Would you work out how many lines below include the word "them"? Only that number is wanted.

┌──

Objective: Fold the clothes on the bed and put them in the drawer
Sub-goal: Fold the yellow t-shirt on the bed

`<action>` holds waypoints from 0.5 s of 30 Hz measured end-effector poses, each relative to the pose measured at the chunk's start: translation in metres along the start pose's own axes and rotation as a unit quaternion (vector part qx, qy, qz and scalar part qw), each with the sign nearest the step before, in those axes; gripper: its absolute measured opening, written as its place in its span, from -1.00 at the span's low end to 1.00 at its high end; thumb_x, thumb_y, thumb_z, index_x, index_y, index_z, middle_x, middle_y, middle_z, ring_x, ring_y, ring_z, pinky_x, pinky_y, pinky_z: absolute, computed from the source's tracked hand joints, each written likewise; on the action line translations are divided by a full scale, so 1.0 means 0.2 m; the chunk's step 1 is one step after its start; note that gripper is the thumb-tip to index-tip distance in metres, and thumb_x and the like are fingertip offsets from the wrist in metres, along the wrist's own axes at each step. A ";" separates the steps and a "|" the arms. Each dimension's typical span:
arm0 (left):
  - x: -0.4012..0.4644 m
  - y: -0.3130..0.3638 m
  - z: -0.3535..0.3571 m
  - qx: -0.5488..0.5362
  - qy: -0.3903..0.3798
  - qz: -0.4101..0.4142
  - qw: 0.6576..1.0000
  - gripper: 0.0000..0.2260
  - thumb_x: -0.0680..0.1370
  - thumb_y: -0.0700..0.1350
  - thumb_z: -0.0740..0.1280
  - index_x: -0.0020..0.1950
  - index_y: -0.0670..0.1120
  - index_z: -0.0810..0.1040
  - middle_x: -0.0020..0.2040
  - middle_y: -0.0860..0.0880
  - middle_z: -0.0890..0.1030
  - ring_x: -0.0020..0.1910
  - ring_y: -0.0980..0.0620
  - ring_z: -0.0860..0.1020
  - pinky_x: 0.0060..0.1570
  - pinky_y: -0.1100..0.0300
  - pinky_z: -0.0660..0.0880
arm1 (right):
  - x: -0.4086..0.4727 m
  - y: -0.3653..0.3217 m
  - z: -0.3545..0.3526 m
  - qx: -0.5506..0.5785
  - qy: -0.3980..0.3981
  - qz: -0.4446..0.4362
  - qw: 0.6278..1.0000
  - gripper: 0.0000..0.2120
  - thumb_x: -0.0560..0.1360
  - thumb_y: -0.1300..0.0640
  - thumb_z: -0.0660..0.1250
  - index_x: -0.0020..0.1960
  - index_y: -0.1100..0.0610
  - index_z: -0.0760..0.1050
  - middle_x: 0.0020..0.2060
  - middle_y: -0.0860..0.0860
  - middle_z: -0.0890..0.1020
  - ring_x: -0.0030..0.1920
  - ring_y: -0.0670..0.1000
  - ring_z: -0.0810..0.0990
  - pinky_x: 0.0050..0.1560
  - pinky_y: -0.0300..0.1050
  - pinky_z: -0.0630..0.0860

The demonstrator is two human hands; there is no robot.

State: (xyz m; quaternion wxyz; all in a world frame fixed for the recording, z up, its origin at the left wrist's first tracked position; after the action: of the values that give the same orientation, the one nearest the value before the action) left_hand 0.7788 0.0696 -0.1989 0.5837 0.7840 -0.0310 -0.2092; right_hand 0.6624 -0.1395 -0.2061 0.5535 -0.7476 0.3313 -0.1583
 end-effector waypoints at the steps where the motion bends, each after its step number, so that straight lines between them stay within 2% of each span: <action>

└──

Result below> 2